[Start of Attachment]
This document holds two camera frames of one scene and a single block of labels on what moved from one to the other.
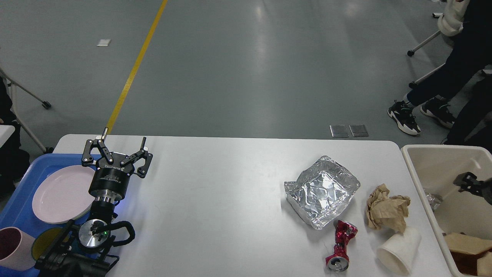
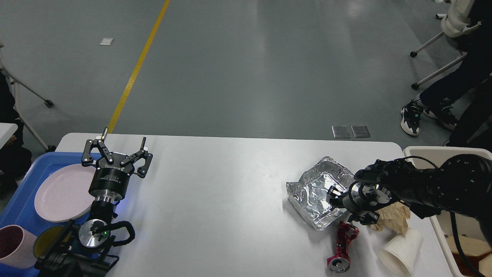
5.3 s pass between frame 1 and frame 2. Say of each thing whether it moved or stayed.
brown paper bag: stayed
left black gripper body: stayed
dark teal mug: stayed
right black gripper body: moved
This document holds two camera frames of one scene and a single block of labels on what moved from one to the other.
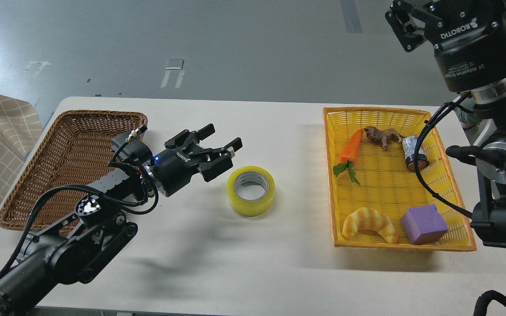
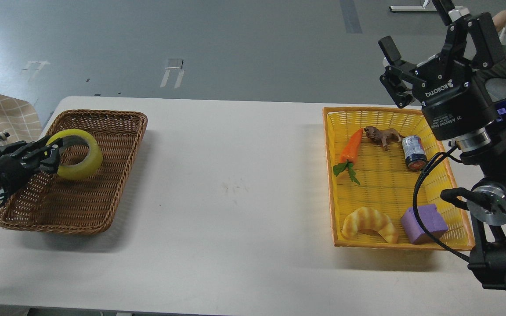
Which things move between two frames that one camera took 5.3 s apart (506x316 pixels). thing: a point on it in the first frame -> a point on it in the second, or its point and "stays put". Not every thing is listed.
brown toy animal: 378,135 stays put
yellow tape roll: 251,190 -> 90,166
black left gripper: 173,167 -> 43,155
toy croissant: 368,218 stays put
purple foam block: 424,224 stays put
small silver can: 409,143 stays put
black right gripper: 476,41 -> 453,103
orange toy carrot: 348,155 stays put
[End of Attachment]
Directions for this task —
Your answer must be the line holding "brown toy animal: 378,135 stays put" and every later line of the entries above, written out exactly, and nothing else.

The answer —
brown toy animal: 378,135 stays put
yellow tape roll: 251,190 -> 90,166
black left gripper: 173,167 -> 43,155
toy croissant: 368,218 stays put
purple foam block: 424,224 stays put
small silver can: 409,143 stays put
black right gripper: 476,41 -> 453,103
orange toy carrot: 348,155 stays put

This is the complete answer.